The hum of the computer filled the silent office. Monsieur Grange had ordered me not to disturb him in his important meeting, so I was able to hide behind my polite mask while making contact with the outside world via the Internet. On a whim, I typed in “adoption search” and the die was cast. Countless sites appeared. I sorted through them until I found what seemed to be the most reputable, the New York State Adoption Information Registry. Unlike some states and other countries where adoption records are open to adoptees, New York seals adoption records; they can only be opened by petitioning the court. The Adoption Registry allows biological parents, children, and siblings to be put in contact, if all parties have registered.
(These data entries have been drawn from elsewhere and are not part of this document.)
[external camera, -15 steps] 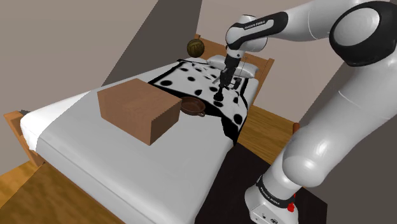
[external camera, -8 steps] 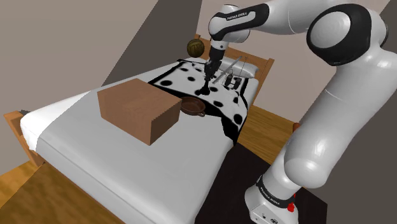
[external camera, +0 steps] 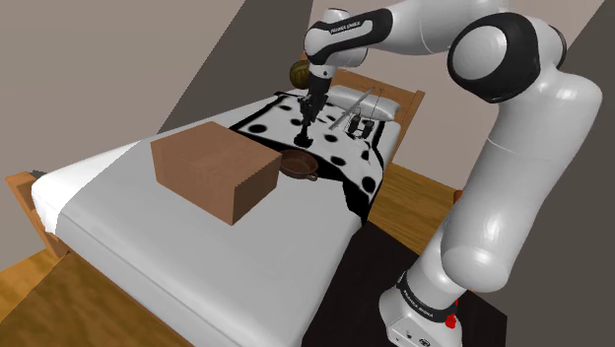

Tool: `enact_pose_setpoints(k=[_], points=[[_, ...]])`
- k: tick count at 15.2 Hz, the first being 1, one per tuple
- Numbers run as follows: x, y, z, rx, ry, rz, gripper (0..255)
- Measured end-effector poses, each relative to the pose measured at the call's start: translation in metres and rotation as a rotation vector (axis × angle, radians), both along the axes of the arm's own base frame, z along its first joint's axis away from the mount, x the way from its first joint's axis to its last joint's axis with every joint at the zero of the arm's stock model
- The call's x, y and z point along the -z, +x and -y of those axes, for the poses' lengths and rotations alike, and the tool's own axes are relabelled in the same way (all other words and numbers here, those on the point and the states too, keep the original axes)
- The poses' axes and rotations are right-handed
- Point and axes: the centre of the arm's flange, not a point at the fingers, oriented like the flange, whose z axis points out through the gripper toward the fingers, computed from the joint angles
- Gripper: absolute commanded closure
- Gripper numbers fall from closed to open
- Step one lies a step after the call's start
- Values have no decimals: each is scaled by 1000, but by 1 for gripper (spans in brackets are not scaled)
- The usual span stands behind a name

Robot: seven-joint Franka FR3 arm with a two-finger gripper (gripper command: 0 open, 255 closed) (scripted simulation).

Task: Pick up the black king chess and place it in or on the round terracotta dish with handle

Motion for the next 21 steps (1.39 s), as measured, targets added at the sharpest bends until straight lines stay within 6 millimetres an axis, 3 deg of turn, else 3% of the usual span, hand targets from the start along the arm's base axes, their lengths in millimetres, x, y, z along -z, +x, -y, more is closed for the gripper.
enact_pose_setpoints(k=[14, 21], points=[[75, 1, -1, 0, 0, 0, 255], [80, 1, -1, 0, 0, 0, 255]])
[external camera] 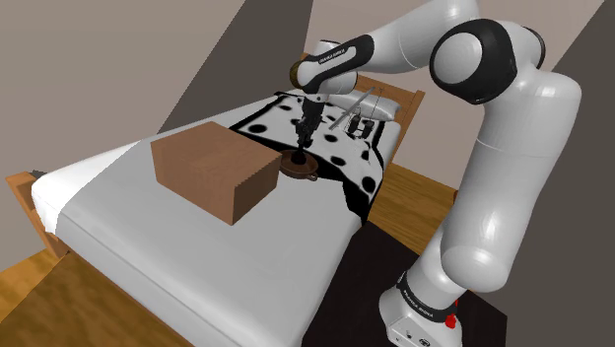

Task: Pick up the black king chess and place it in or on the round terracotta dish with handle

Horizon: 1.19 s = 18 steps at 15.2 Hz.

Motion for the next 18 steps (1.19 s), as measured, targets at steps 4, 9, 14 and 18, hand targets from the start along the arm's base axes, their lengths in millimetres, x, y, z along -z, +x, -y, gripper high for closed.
enact_pose_setpoints(k=[4, 9, 14, 18], points=[[0, 0, 0, 0, 0, 0, 0], [-15, 2, 0, 0, 0, 1, 0], [-49, -2, -1, 0, 0, 1, 0], [-50, -2, -1, 0, 0, 0, 0]])
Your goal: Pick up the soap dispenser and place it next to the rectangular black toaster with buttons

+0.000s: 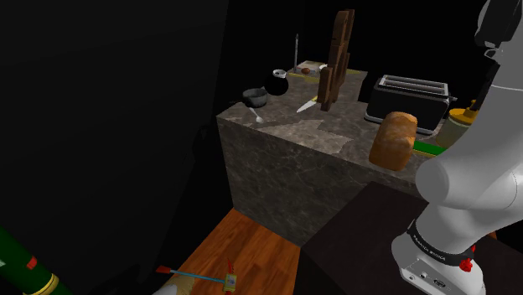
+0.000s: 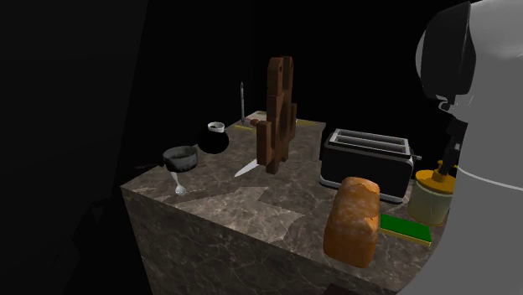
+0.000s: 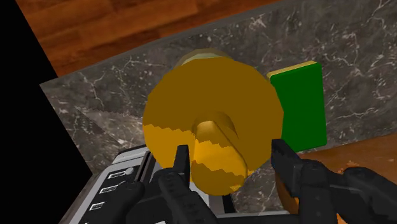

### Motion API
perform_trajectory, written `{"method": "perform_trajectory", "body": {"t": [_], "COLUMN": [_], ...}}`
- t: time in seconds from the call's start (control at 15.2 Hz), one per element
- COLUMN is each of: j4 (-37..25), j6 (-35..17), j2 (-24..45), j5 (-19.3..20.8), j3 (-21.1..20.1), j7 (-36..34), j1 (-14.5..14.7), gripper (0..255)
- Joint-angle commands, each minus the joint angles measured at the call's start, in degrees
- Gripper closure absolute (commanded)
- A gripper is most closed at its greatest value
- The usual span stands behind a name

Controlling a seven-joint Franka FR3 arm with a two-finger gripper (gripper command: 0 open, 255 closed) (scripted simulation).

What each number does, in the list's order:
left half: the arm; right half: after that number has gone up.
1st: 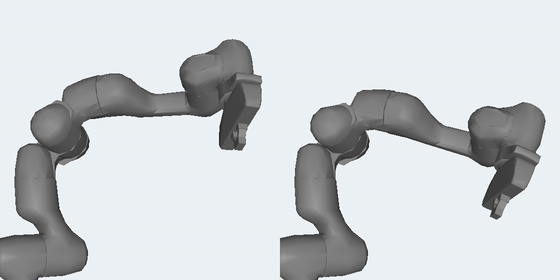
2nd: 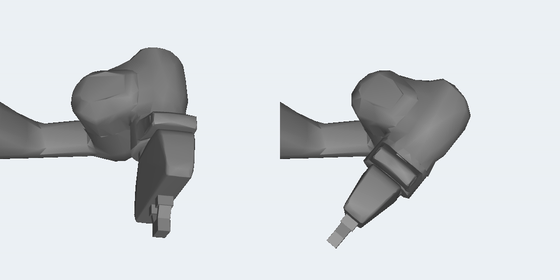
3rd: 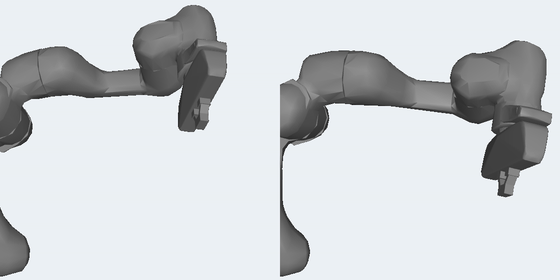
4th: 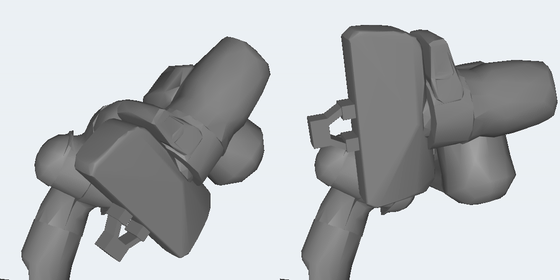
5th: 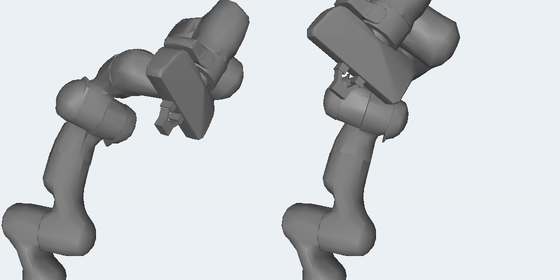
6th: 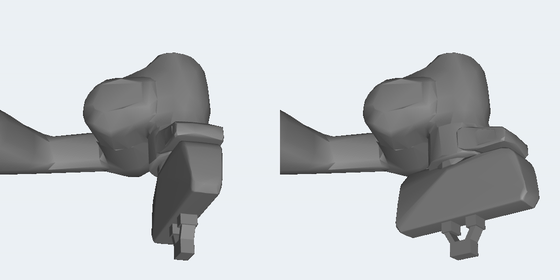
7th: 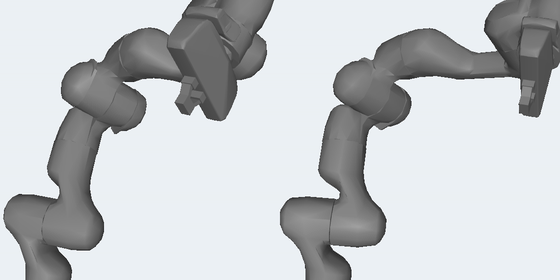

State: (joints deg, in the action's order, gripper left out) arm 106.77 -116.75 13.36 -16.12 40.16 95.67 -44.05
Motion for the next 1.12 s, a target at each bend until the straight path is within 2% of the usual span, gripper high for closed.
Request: {"method": "perform_trajectory", "body": {"t": [0.0,0.26,0.53,1.06], "j4": [-0.02,-0.01,-4.66,-4.66], "j6": [0.00,-0.01,6.36,6.36], "j2": [0.00,-0.01,-2.44,-2.44], "j5": [-0.01,0.00,2.30,2.30], "j3": [0.00,0.00,0.84,0.83], "j7": [0.01,-0.01,-1.53,-1.53], "j1": [-0.01,0.00,0.13,0.13], "gripper": [0,0,0,0]}}
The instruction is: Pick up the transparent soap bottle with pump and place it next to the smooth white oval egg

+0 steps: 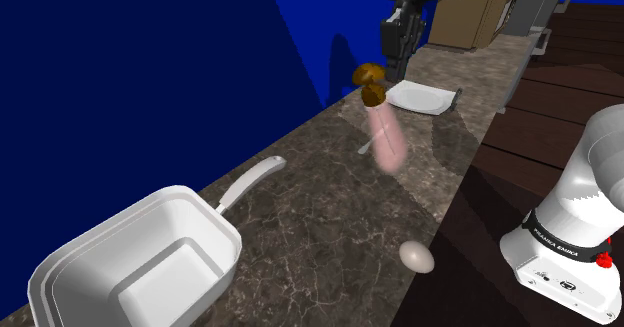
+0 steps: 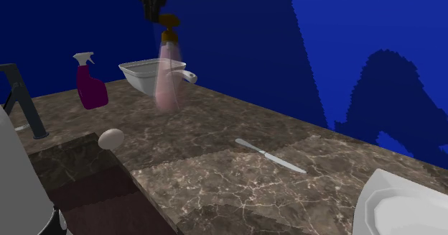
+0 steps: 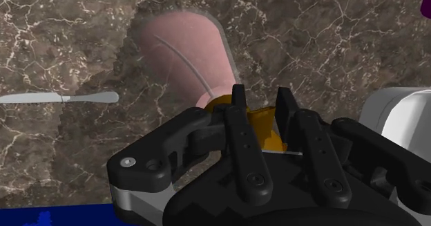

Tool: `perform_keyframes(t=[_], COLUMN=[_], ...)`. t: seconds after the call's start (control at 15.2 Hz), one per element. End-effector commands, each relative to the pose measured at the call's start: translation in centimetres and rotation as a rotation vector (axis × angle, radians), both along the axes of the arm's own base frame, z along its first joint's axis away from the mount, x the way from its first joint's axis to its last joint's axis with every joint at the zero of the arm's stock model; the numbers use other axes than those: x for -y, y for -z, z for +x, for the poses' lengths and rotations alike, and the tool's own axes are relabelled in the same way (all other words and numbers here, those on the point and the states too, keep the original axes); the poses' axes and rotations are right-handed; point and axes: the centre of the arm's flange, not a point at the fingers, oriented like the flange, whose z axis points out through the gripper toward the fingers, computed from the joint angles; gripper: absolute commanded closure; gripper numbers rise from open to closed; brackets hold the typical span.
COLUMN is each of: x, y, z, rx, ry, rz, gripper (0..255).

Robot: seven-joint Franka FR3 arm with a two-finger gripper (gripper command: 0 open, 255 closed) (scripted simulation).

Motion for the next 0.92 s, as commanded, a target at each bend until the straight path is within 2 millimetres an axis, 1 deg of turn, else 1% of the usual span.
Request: perform_keyframes(t=[0.0,0.86], x=[0.0,0.0], y=[1.1,8.0], z=[0.0,0.0], rx=[0.001,0.001], ry=[0.0,0.0], rz=[0.0,0.0], gripper=[255,255])
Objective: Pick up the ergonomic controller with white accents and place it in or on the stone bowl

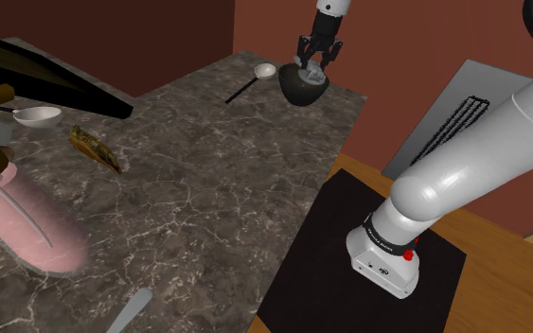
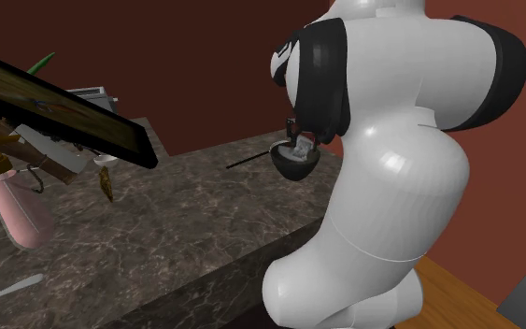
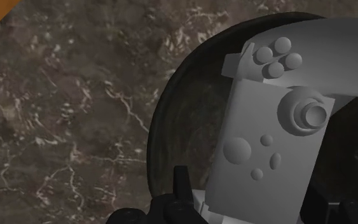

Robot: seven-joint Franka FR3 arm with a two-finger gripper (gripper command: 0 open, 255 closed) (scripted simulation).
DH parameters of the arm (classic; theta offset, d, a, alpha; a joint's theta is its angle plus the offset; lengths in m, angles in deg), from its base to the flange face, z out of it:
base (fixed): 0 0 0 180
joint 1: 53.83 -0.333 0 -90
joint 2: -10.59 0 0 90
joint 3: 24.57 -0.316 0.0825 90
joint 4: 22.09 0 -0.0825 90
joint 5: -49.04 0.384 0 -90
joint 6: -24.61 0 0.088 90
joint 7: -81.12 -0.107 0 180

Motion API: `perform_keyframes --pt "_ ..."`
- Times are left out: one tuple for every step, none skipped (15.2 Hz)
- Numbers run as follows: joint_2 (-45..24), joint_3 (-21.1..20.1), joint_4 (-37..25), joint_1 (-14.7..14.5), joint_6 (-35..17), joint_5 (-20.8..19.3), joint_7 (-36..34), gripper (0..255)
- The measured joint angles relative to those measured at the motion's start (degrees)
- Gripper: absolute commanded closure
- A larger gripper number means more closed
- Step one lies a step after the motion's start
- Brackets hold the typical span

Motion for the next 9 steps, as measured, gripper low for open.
perform_keyframes --pt "0.0 0.0 0.1 0.0 -0.1 0.0 0.0 255" --pt "0.0 0.0 0.1 0.0 -0.2 0.0 0.0 255" --pt "-0.1 0.0 0.1 0.0 -0.2 0.0 0.0 255" --pt "-0.1 0.0 0.1 0.0 -0.2 0.0 0.0 255" --pt "-0.1 0.0 0.1 0.0 -0.2 0.0 0.0 0" --pt "-0.1 0.0 0.1 0.0 -0.2 0.0 0.0 0" --pt "-0.1 0.0 0.1 0.0 -0.2 0.0 0.0 0" --pt "-0.1 0.0 0.1 0.0 -0.2 0.0 0.0 0" --pt "-0.1 0.0 0.1 0.0 -0.2 0.0 0.0 0"
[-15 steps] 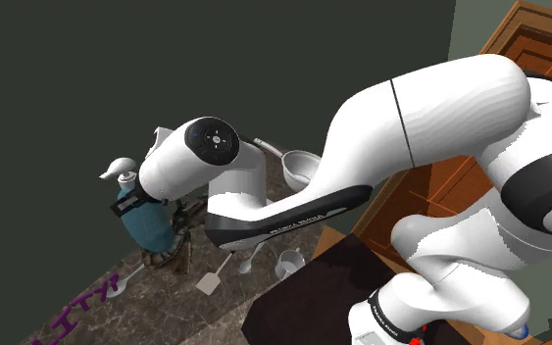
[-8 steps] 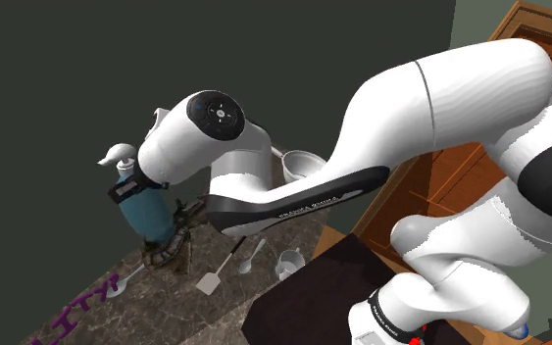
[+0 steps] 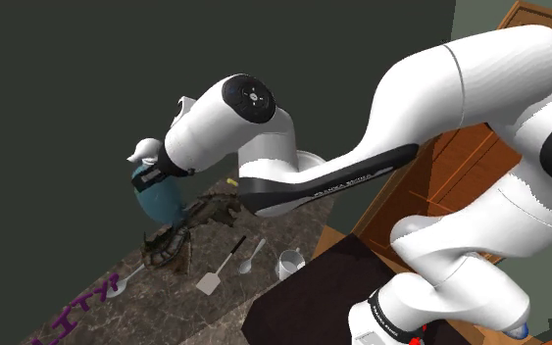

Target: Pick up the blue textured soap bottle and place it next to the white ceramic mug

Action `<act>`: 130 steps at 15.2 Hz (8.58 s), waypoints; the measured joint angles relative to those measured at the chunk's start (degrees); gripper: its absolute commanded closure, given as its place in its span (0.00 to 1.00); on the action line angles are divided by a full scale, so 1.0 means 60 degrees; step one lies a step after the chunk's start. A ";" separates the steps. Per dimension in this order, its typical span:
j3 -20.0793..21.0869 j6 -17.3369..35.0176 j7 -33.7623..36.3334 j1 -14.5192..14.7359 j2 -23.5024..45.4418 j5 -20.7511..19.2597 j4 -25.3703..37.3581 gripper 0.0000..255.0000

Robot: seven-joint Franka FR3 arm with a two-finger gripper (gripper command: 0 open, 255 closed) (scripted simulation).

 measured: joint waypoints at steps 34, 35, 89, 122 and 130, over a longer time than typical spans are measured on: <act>-0.0674 -0.3765 -0.6239 -0.8238 1.2097 -0.4489 -0.6019 1.00; -0.0808 -0.3907 -0.6640 -0.8429 1.2298 -0.4427 -0.5963 1.00; -0.9180 -0.2184 -1.0098 -0.9418 1.3501 -1.0337 -0.4896 1.00; -1.1740 -0.1514 -0.9915 -0.8561 1.4539 -1.2941 -0.3553 0.00; -1.1154 -0.1271 -1.0699 -0.9586 1.3505 -1.1691 -0.4484 0.00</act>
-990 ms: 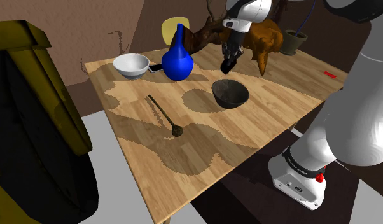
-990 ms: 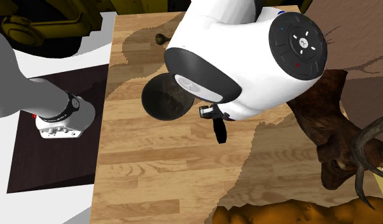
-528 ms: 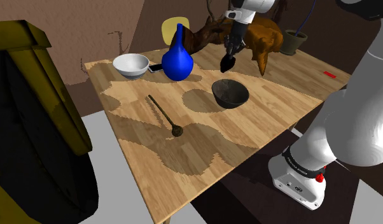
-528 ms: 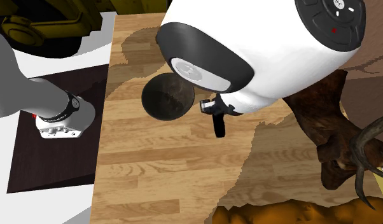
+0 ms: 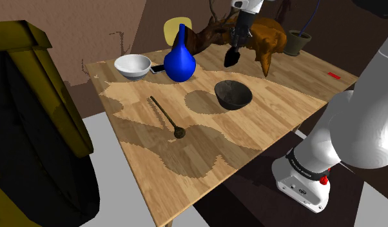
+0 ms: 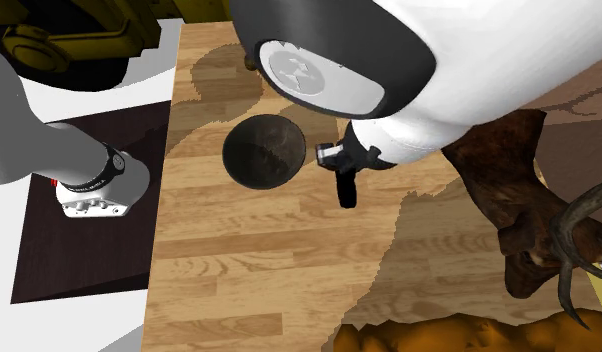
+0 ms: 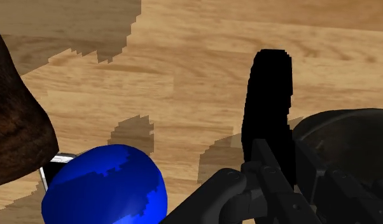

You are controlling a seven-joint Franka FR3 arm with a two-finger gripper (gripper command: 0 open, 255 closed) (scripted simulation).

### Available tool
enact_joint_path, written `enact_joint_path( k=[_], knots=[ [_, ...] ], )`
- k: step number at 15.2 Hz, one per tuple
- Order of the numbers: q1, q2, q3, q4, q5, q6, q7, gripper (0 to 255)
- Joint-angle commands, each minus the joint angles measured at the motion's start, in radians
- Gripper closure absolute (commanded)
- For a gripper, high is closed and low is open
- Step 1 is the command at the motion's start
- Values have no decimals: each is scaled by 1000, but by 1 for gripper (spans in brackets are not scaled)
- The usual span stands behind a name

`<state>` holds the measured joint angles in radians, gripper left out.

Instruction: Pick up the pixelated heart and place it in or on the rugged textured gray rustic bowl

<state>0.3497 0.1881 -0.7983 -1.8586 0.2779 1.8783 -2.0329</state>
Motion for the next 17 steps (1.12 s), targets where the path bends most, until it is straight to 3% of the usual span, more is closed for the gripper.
enact_joint_path(
  k=[1, 3, 6, 9, 13, 17],
  knots=[
    [2, -8, -2, 19, -8, -23, 9, 255],
    [3, -13, -3, 30, -13, -37, 14, 255],
    [71, -170, 4, -104, -121, 3, 117, 255],
    [99, -323, 46, -222, -224, 25, 231, 255],
    [93, -500, 134, -359, -320, 27, 369, 255],
    [73, -651, 230, -478, -369, 11, 486, 255]
  ],
)
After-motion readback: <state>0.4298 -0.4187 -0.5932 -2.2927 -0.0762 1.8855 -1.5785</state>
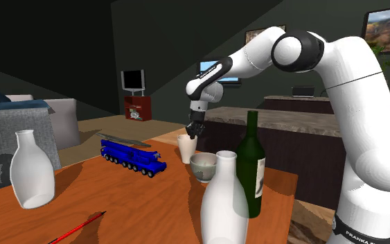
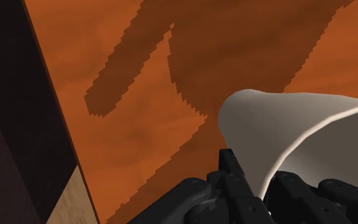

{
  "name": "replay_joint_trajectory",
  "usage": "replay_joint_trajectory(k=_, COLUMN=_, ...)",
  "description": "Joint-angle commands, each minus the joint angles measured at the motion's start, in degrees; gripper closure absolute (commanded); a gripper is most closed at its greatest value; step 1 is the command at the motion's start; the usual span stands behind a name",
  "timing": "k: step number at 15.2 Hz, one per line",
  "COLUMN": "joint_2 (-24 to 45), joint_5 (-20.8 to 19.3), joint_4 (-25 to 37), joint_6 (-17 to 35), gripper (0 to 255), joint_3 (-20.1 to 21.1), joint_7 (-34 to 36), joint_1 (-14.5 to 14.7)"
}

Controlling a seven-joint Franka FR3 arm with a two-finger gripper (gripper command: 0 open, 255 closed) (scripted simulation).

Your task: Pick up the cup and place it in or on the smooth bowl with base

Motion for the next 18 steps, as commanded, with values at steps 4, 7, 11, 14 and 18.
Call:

Maybe my birth parents were simply waiting for me to register and I would soon be reunited with the mysterious and formidable characters who had shadowed my life. Perhaps, after searching for many years, they had been unable to find me. On the other hand, as a temp, I certainly was not at the pinnacle of my minor artistic success, and the thought of disappointing these imaginary figures was daunting. Maybe they would reject me again. Or perhaps they wouldn’t be fazed at all, having come to peace with their decision years ago. I would be a hiccup in their reality. The scenarios and possible repercussions of my inquiry multiplied infinitely in my mind, a million possible futures.
I filled in a form requesting identifying and nonidentifying information about my birth parents and sent it to the registry in Albany.
From the Hardcover edition.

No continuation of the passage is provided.